Jakarta, CNBC Indonesia - Serangan Israel ke Iran yang berhasil menewaskan ilmuwan dan menghantam fasilitas nuklir kunci, bukannya menghentikan, justru berisiko mempercepat ambisi Tehran memiliki senjata nuklir. Para analis memperingatkan bahwa aksi militer ini bisa menjadi bumerang, terutama jika tidak diikuti dengan solusi diplomatik jangka panjang.
"Serangan ini hanya menunda kemampuan Iran untuk 'break out' selama beberapa bulan," ujar seorang pejabat militer Israel yang enggan disebutkan namanya.
Pernyataan ini diperkuat oleh laporan intelijen AS yang meyakini bahwa Iran masih membutuhkan waktu tiga tahun untuk benar-benar dapat meluncurkan senjata nuklir, seperti dilaporkan CNN International.
Ironisnya, tindakan militer Israel dinilai bisa memicu efek sebaliknya. Alih-alih menghentikan proliferasi nuklir, Iran bisa jadi semakin terdorong untuk mengejar senjata nuklir sebagai langkah perlindungan.
"Jika perang ini berakhir tanpa penghancuran total program nuklir atau kesepakatan yang ketat, Iran kemungkinan akan mempercepat usahanya," ujar Sima Shine, mantan kepala divisi penelitian di badan intelijen Israel, Mossad, seperti dikutip The Guardian, Rabu (18/6/2025).
Shine mengaku belum pernah melihat perbincangan publik di Iran tentang kemampuan militer nuklir sebanyak dalam satu setengah tahun terakhir. "Keputusan Iran untuk menahan diri bisa berubah kapan saja," katanya.
Seorang pejabat militer Barat dengan pengalaman di kawasan itu turut menyuarakan kekhawatiran serupa. "Jika mereka (Iran) masih memiliki kapasitas setelah serangan ini, mereka mungkin akan bergerak secepat mungkin untuk mendapatkan senjata nuklir," ujarnya.
Fasilitas Fordow di dekat Qom disebut sebagai tantangan utama karena terletak jauh di bawah pegunungan dan hanya dapat dihancurkan dengan bom bunker milik Amerika Serikat (AS). Israel sendiri tak memiliki senjata sekuat itu.

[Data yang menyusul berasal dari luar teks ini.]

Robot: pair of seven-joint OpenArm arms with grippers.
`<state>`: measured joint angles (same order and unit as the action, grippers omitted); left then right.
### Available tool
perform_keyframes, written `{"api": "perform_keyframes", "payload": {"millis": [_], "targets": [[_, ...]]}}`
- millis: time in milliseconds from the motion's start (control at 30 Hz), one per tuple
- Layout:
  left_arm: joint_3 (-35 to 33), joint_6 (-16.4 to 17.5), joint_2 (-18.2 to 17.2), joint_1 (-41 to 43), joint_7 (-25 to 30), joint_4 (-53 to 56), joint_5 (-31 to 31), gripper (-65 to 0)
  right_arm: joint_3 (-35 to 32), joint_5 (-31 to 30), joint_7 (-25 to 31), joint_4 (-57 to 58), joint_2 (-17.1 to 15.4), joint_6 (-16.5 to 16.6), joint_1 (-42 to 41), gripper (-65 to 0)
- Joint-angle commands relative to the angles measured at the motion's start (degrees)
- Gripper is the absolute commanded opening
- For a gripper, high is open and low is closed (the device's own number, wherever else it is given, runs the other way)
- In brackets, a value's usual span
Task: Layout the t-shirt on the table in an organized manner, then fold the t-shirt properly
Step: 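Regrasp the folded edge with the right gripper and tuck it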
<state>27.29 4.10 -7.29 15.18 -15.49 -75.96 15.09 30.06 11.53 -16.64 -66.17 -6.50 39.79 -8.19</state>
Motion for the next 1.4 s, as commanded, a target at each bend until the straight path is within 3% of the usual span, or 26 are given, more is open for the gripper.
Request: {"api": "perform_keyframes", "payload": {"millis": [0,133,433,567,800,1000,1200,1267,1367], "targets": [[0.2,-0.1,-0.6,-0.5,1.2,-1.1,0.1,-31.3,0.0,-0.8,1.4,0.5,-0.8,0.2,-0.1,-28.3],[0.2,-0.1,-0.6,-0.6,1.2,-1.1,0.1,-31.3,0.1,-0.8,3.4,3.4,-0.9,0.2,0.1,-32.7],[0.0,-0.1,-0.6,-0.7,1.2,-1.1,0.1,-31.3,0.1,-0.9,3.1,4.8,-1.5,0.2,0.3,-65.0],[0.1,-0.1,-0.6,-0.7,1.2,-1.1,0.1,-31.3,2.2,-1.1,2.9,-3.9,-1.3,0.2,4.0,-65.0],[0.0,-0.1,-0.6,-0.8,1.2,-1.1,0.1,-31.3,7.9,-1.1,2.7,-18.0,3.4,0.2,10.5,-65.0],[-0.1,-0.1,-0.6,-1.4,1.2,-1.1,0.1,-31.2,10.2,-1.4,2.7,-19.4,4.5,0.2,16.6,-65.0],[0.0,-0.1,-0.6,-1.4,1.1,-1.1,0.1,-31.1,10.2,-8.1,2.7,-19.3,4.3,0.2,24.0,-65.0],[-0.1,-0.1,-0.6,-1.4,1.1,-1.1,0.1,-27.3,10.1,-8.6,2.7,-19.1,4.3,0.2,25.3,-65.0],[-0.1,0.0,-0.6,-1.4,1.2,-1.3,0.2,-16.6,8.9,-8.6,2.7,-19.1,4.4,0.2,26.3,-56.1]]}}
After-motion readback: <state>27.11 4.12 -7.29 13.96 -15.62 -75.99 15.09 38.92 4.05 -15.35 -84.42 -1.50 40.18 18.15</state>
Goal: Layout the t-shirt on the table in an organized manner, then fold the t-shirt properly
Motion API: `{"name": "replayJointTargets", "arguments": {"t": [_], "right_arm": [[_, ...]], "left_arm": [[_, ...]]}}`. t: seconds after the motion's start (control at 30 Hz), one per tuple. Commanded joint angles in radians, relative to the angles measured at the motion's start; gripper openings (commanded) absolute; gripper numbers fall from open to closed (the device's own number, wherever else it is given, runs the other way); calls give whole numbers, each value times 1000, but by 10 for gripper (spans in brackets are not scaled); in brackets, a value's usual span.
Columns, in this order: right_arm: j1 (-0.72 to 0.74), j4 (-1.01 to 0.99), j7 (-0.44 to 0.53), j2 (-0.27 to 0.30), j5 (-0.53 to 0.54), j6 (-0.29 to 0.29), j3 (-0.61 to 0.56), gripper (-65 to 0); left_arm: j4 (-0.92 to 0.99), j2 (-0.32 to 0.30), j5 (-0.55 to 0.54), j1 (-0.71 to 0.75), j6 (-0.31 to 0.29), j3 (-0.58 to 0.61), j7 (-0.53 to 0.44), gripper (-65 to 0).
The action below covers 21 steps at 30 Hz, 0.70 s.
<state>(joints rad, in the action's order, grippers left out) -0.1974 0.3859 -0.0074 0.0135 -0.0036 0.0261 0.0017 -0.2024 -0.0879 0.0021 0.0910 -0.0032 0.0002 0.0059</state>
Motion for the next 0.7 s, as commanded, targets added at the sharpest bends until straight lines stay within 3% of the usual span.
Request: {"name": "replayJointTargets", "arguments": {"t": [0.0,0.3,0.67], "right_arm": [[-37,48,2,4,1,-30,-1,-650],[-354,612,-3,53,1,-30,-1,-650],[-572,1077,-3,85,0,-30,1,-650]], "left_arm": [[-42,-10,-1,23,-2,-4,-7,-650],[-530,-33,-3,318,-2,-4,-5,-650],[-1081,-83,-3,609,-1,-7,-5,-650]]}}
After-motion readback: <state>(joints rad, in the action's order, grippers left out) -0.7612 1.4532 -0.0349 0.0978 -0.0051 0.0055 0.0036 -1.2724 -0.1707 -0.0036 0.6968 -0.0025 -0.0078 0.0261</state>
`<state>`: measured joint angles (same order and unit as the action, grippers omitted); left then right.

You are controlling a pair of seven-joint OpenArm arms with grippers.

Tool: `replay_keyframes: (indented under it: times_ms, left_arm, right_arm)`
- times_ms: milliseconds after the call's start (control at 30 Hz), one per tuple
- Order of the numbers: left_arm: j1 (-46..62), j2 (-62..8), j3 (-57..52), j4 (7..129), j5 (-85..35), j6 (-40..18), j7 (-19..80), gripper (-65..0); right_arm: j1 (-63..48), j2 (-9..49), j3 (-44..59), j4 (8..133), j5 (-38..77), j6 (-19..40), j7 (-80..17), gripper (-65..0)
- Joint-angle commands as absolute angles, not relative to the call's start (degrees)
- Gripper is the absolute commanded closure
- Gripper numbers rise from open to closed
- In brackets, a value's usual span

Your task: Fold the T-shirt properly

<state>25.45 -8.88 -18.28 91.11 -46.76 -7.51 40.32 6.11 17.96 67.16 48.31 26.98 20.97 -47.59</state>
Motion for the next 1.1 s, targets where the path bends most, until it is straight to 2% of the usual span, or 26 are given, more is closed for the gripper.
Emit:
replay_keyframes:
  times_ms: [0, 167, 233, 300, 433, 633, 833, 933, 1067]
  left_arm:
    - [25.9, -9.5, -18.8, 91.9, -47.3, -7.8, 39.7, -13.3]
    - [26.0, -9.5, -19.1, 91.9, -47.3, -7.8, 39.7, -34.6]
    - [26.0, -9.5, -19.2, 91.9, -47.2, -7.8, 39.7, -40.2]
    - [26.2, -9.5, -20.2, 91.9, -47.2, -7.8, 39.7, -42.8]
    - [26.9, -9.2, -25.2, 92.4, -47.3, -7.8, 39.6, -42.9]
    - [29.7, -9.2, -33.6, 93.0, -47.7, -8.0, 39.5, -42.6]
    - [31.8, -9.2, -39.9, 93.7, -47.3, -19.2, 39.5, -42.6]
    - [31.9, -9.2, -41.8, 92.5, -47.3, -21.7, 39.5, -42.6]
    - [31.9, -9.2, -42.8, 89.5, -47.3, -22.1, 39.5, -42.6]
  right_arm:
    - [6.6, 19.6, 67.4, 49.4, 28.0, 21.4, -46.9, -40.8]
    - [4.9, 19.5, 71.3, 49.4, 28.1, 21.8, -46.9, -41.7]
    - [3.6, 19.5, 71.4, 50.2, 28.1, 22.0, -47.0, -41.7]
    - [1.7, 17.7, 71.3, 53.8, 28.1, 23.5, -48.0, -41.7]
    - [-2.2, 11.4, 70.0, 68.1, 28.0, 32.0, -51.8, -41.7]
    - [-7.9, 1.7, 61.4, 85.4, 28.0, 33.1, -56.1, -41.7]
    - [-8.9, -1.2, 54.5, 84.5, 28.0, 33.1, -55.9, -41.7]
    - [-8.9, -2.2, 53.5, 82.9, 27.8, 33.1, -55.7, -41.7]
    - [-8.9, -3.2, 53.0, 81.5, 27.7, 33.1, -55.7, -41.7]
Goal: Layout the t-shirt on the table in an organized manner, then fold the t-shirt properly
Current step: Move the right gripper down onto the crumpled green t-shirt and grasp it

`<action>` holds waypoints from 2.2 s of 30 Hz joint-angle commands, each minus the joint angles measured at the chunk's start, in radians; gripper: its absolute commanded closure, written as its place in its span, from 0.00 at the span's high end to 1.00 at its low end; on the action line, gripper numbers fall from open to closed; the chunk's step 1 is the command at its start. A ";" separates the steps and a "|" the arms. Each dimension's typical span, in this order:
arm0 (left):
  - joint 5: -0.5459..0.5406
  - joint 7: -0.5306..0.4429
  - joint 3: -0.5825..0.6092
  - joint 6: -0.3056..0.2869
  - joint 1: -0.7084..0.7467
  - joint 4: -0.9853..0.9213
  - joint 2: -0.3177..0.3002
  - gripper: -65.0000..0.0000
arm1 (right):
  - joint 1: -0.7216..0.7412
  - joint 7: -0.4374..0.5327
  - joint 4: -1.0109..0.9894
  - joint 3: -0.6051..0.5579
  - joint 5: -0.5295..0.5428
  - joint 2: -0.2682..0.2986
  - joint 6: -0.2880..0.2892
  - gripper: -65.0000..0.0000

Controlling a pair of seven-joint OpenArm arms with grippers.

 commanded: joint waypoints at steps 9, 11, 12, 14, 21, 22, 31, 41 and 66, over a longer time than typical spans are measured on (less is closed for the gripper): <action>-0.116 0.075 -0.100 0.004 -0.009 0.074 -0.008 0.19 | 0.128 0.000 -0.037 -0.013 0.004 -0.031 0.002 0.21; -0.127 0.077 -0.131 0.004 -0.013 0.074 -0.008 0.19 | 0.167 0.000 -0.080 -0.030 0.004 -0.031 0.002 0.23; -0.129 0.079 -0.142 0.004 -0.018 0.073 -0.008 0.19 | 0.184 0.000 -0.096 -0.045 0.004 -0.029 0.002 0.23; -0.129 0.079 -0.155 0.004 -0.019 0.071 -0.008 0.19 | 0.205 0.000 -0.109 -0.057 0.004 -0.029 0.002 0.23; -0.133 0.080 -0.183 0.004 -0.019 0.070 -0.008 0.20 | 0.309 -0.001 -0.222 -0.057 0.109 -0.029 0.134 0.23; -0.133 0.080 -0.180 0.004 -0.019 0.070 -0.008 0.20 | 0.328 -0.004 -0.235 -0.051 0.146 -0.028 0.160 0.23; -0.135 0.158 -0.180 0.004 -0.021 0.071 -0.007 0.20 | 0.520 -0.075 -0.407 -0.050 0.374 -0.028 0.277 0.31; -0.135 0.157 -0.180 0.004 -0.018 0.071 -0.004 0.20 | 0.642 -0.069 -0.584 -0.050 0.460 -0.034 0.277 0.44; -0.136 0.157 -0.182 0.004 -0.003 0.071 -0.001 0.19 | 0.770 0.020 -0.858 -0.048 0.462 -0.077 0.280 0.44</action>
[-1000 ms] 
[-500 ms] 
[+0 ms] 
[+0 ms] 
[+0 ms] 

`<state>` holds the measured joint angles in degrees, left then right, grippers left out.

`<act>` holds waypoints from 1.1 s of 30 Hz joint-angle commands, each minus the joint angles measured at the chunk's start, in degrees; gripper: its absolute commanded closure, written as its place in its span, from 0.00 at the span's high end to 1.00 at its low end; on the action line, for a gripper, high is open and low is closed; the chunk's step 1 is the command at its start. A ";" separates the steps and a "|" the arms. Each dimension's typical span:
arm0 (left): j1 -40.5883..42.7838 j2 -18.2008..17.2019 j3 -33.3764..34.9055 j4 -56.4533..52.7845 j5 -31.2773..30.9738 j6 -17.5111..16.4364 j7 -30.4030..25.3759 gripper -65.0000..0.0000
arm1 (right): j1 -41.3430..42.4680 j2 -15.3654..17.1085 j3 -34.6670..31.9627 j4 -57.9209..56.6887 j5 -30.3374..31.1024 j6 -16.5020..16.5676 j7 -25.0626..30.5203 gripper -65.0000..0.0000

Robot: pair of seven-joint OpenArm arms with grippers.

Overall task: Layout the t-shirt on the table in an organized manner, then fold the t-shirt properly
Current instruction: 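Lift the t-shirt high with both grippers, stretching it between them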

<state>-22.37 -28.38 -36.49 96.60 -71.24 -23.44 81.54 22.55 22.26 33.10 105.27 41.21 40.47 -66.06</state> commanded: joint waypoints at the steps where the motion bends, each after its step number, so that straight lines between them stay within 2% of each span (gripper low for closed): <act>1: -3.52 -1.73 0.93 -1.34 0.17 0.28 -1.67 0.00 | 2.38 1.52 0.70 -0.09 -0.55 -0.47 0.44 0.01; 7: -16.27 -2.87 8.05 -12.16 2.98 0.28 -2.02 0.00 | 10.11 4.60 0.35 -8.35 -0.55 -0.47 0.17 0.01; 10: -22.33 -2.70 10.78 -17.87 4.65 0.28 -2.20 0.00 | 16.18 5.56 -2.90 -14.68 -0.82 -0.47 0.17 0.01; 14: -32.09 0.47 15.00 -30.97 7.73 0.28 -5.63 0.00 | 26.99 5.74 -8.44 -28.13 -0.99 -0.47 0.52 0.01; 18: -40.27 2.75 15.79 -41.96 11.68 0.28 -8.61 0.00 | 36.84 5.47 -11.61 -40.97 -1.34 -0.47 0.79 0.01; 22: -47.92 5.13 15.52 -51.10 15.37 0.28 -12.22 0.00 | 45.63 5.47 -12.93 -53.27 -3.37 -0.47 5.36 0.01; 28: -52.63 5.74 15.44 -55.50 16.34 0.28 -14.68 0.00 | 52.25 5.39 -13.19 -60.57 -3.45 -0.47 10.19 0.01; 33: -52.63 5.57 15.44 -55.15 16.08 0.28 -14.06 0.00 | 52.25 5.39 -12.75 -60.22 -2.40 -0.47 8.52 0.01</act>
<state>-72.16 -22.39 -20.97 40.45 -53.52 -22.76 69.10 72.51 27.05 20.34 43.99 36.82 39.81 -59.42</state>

Dalam euforia usai serangan awal, Penasihat Keamanan Nasional Israel, Tzachi Hanegbi, mengingatkan bahwa militer tidak dapat menghancurkan program nuklir Iran sendirian. "Itu tidak bisa dicapai lewat kekuatan militer saja. Kami hanya bisa menciptakan kondisi untuk kesepakatan jangka panjang yang dipimpin AS," katanya.
Namun, Perdana Menteri Benjamin Netanyahu tampaknya lebih memilih opsi militer ketimbang diplomasi. Dalam wawancara dengan ABC, ia menyindir sikap pasif Washington, "Saya tidak mengerti Amerika yang sudah mati." Netanyahu juga secara terbuka menginginkan perubahan rezim di Tehran.
Meski demikian, setiap rudal yang menghantam wilayah sipil Iran justru memperlemah narasi moral Israel, menurut Vali Nasr, profesor hubungan internasional di Universitas Johns Hopkins.
"Israel menunjukkan keinginan untuk membunuh sesuka hati, terutama warga sipil," katanya, menambahkan bahwa toleransi Barat terhadap taktik brutal Israel telah mengikis kepercayaan pada tatanan liberal internasional.
David Albright, presiden Institute for Science and International Security, memperingatkan bahwa strategi militer tanpa solusi diplomatik jangka panjang hanya akan menciptakan siklus kehancuran yang berulang. "Jika Israel berhenti mengebom, Iran bisa membangun kembali. Dan mereka harus mengebom lagi," ujarnya.
Sementara itu, analis militer Alex Grinberg menyebut bahwa Israel mungkin memiliki alternatif lain untuk melumpuhkan Fordow, seperti operasi khusus dengan pasukan elit. "Israel mungkin bisa menerbangkan tim menggunakan C-130 untuk menyerbu fasilitas bawah tanah," katanya.
Namun, banyak pihak menilai bahwa hanya melalui kesepakatan diplomatik ketat dengan mekanisme inspeksi yang kuat, ambisi nuklir Iran bisa benar-benar ditekan.